Haines Borough interim manager Julie Cozzi released her draft $12 million budget for the upcoming fiscal year Tuesday, which includes a proposal to add more offices onto the borough administration building and creation of a community and economic development director position.  

The community and economic development director would replace the executive assistant to the manager position, currently held by Darsie Culbeck.

Culbeck approached the assembly in January asking for a change in job title and responsibilities, including an increased supervisory role over the pool, community youth development and parks and recreation departments.

According to Cozzi, Culbeck wouldn’t automatically be given the job, though he is “encouraged to apply.”

Funding for the position will come from a combination of part of the executive assistant to the manager wages and funds that previously went to the borough’s Washington, D.C., lobbyist, which Cozzi is proposing to discontinue this year.

“This restructuring has resulted in no increase to the budget,” Cozzi said.

According to the draft budget, the annual salary for the new position would be $62,000.

Mayor Stephanie Scott said she isn’t sure whether creating the new position is how the community wants to address the need to spur economic development. “We will discuss it. I think that the community agrees that economic development is the lifeblood of the community and we have a responsibility to take action.”

Other significant personnel changes include combining the deputy clerk and public facilities clerk positions into one job, changing the assistant assessor position to assessor, increasing the administrative assistant position in the lands department from 30 to 40 hours per week, and eliminating the part-time seasonal parks laborer for public works.

Cozzi also suggested adding three offices, a new records room and a new, larger, ADA-compliant assembly chambers onto the administration building. “This ‘government campus’ would provide a very accessible, efficient place for the public to interact with its government,” she said.

The cost of the addition doesn’t appear in the budget, but Cozzi said she would begin with a design if the assembly is amenable to the idea.

Scott said she doesn’t see the addition “as something we can do at this time.”

“I don’t think that the borough should invest in any new buildings unless it can be demonstrated that there is a savings or some kind of value to the community that is apparent, and I don’t see that,” she said.

The draft budget also includes $27,000 in revenue from an impending phone tax, which would tack on a monthly fee to local phone bills. The tax will need to be approved by ordinance, though the ordinance has not yet come before the assembly.

The budget proposes no increase to the townsite service area mill rate and a lower areawide mill rate across the board, except for the Historic Dalton Trail Road Maintenance Service Area, which submitted a snow removal budget that results in higher mill rates for that area.

Regarding funding of nonprofits, Cozzi used the same method former manager Mark Earnest implemented last year, setting aside $32,500 in a “community chest” to be divided among qualifying nonprofits at a later date.  

Cozzi also took a page out of Earnest’s book regarding the swimming pool. “It looks like we will come in under the projected fiscal year 2014 revenue,” Cozzi said of the pool. “It is recommended the pool stay open during the summer months with a similar schedule to last summer, and we may want to consider raising the fees.”

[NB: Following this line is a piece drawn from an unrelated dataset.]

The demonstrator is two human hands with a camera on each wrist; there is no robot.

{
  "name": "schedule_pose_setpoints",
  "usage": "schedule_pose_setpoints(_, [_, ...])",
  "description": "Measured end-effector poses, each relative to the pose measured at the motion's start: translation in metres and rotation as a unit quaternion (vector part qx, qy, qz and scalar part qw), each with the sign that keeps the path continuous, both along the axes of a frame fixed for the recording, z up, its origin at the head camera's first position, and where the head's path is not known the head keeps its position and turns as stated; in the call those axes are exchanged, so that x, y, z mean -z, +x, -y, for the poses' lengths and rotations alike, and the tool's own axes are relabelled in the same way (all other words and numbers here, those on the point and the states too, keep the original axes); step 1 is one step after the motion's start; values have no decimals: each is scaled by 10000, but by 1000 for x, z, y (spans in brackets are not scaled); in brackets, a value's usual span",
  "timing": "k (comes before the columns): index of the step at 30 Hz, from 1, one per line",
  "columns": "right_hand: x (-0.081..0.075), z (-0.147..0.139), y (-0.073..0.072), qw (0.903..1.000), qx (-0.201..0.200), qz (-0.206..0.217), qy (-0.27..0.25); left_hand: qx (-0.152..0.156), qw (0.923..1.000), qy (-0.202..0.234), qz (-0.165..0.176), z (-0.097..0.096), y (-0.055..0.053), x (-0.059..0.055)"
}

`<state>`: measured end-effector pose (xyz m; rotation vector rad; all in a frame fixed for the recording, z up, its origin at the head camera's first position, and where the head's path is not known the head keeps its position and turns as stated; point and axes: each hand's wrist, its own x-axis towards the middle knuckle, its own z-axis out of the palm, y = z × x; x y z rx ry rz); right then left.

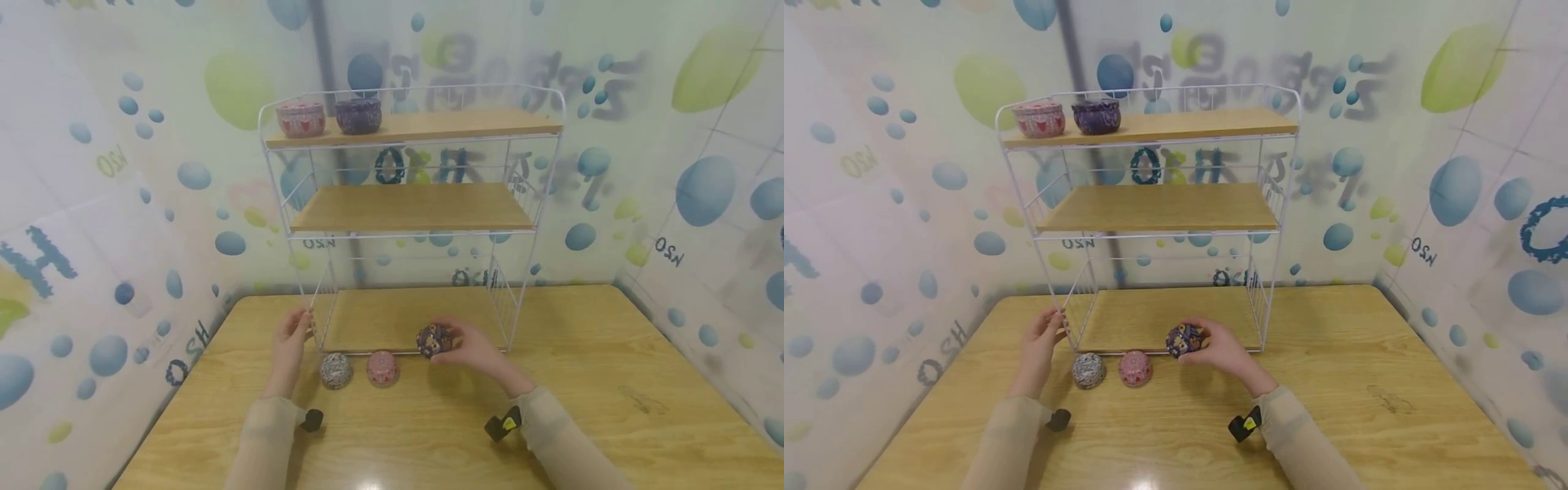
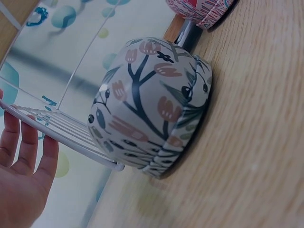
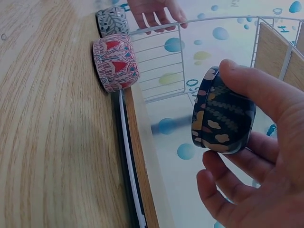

Cozzi also decided to take $259,000 of permanent fund revenue – the maximum amount allowable under code – and transfer it to the areawide general fund. For the past several years, managers have not been taking the full amount allowable, putting the excess revenue in a “savings account” within the permanent fund.

Cozzi also proposed making the budget process a biennial endeavor, meaning the assembly would visit the budget once every two years. “The idea intrigues me,” she said, and pointed out the City of Seward adopts a biennial budget and claims it has improved the quality of the city’s financial planning.

The assembly’s first budget meeting is Tuesday at 5:30 p.m. It is only an introduction and won’t include discussion, Cozzi said.